There were occasions and distractions and routine. The girls were inevitable and wonderful but deeply problematic. They did adorable things like dance in diapers and underwear to Journey. Like hold earnest, private conversations with each other. Like offer their small faces in the dark for a kiss. They disrupted the night and consumed the day. Kate did what she could, taking demands and commands as they cropped up—in the car, in the bath
, at mealtimes—she considered a limited future in the evenings after she cooked dinner and cleared up and gave the girls a bath and put them to bed and went around the downstairs picking up, removing, if diligent and successful, all trace of them.
And things had changed after Lila, after the regulation six weeks and then some, after the first vaguely painful postbaby round. It will take a while, the books had told her. But stay positive! Do your Kegels! Certainly, the area had taken a beating. Pain and swelling ebbed to divulge dulled nerves and laxity. But one night in May, feeling somewhat like herself again, Kate rubbed Colin’s crotch through his boxer shorts, wriggled out of her underwear, and got onto her hands and knees. He got behind her and guided himself into her. He stroked her back. She flinched at his gentleness.
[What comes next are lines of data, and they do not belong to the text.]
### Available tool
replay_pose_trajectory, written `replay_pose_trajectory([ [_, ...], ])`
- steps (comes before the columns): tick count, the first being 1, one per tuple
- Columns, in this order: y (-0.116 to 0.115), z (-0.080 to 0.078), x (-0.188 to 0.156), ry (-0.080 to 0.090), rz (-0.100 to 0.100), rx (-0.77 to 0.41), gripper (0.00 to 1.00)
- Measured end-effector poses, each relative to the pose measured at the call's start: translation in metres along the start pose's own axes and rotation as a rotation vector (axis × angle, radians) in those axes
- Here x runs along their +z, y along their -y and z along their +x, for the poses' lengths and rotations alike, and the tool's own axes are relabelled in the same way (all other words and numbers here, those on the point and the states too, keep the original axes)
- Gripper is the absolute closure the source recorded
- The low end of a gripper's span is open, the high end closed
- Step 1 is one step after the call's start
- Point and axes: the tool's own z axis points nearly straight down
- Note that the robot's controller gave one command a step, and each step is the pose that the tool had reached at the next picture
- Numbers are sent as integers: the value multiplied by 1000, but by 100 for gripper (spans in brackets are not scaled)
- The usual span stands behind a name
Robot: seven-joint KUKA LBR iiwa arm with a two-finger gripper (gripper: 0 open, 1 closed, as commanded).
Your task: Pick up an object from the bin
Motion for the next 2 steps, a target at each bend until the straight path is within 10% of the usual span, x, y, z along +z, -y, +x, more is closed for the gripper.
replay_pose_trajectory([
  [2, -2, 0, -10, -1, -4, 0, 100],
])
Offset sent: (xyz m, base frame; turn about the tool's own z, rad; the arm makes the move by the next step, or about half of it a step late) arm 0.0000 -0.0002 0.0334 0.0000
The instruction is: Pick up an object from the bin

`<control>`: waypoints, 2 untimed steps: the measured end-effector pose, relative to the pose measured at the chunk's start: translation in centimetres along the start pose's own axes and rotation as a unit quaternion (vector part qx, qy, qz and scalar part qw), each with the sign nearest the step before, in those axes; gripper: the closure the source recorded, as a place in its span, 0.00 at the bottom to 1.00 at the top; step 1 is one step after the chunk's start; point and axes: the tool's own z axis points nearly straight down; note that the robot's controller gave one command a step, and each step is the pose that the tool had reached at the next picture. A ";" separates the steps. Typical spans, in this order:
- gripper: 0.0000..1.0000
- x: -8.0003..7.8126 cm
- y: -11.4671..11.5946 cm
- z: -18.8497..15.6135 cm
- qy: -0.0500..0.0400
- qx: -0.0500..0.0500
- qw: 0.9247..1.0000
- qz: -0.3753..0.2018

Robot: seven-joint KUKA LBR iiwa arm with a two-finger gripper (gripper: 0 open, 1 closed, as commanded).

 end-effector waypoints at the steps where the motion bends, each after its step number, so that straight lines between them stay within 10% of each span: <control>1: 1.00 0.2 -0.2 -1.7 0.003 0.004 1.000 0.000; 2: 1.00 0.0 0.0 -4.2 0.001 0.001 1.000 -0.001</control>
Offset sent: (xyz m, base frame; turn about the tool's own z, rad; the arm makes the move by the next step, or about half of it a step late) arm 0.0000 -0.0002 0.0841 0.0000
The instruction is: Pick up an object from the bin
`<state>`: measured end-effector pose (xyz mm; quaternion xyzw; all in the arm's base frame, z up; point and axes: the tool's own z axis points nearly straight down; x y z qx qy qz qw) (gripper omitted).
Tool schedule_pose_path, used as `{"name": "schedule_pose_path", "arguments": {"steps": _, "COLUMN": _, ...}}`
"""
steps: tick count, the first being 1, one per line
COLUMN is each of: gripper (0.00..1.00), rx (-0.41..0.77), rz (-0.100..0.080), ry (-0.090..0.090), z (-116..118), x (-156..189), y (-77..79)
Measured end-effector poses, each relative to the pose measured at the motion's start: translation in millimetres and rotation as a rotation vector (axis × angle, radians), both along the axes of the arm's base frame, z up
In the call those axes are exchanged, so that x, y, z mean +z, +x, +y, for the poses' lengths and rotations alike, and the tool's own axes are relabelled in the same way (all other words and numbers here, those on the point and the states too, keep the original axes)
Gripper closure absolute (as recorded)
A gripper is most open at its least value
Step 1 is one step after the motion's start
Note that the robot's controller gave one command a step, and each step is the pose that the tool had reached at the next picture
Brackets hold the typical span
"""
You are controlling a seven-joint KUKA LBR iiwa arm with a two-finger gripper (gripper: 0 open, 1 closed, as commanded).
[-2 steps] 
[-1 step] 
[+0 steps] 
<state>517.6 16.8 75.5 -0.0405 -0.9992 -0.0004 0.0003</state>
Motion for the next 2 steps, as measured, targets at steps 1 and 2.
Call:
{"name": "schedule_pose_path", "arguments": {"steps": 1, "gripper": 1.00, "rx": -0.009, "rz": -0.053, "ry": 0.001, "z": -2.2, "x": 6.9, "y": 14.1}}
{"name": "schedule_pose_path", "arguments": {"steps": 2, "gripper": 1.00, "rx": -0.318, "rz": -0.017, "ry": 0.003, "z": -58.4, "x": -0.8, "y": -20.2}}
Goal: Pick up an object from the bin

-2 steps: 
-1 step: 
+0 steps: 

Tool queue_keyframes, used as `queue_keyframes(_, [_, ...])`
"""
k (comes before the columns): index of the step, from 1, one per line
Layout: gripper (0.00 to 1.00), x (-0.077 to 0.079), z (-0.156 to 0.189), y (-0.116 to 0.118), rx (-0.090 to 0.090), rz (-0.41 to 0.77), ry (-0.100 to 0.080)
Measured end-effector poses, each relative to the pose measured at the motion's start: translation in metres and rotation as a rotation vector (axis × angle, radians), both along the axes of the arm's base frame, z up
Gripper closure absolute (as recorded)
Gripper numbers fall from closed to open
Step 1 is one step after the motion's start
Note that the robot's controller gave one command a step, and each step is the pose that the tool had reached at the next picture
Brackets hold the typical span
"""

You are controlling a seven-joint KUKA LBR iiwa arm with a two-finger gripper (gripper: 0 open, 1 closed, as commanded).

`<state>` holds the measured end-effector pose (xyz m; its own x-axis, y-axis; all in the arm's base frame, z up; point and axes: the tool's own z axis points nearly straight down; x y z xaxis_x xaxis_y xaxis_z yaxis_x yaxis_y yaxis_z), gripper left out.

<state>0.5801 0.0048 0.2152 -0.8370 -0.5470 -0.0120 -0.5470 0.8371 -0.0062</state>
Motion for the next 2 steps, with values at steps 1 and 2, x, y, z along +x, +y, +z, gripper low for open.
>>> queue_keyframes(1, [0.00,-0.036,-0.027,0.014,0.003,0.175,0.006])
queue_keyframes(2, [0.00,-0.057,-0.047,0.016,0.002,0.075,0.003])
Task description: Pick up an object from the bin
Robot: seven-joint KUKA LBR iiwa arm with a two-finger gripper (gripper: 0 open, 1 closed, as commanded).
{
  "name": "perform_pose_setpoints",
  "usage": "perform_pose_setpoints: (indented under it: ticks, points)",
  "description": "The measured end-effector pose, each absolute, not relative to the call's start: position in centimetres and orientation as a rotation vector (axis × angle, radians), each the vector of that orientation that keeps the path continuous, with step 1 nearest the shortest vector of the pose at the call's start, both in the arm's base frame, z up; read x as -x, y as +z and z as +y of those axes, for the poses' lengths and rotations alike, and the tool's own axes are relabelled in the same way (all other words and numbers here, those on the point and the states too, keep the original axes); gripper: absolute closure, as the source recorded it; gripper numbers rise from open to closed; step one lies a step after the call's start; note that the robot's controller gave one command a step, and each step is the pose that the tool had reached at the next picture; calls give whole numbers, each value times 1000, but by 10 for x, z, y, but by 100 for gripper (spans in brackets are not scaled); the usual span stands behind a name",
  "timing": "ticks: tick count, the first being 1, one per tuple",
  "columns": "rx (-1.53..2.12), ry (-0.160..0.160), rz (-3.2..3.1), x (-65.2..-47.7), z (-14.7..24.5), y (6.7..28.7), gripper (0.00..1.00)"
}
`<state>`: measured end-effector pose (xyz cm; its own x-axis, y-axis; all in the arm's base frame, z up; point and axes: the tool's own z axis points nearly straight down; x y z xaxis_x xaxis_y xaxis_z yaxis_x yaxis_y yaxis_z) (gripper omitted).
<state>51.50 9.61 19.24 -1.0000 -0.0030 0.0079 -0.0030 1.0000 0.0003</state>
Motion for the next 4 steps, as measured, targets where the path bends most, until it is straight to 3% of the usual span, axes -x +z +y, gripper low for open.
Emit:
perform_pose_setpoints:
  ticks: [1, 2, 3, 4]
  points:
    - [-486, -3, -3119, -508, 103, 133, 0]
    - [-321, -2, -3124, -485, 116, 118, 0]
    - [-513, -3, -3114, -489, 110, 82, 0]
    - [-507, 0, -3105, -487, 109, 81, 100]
“Do that other thing,” she said.
“What thing?”
“You know.”
“Oh. That. Really?”
“You don’t want to?”
“No, sure I do.”
He hit her on the rear. He grabbed her hair. Then let go.
“This feels weird,” he said.
“What do you mean?”
He ran a hand over her hair and smoothed it over her shoulders. “We have a baby now. A baby girl.”
9
OBIN BEGAN PRESCHOOL, Lila kindergarten. Kate extended her hours at the Rose Center: the women’s and children’s shelter where she’d volunteered since leaving Yale Development. Monday and Wednesday mornings she got the girls ready for school and dropped them off on her way to Bridgeport. On Tuesdays, Thursdays, and Fridays, she got the girls ready and Colin dropped them. Then the empty house affected the silence of a freshly abandoned crime scene, so while Kate drank coffee and ate toast she listened to Martha Stewart on the satellite radio. Tuesday was “Everyday Food” with Sandy Gluck. Thursday was “Cat Chat” with Tracie Hotchner. Kate didn’t own a cat and didn’t particularly like cats, but she listened anyway because she found the shows, the station, and the whole idea of Martha deeply reassuring. Divorce! Insider trading! Public disgrace! Jail! And yet on and on she went, dispensing ideas and advice, chuckling over Sandy’s segment on gorgeous gourds, validating domestic concerns both crucial and superfluous, developing an industry she’d practically invented. Kate now knew more about cats—their habits and temperament and physiology—than she’d ever imagined she might. There were amazing stories of cats’ heroism. One little girl’s cat stood outside her bedroom door and meowed as her stepfather sexually abused her. Another cat fetched a neighbor when its owner went into anaphylactic shock. Tracie spoke scathingly of people who abused and tortured their cats, of couples who became pregnant and threw their cats out onto the street. (And Kate recalled Moira and Alice, the Great Dane.) The people who ran the animal shelters were like wardens, a guest once said, in that they grew fond of their charges and then sometimes had to kill them—once again, a clear case of the privileged asking the less so to do their dirty work.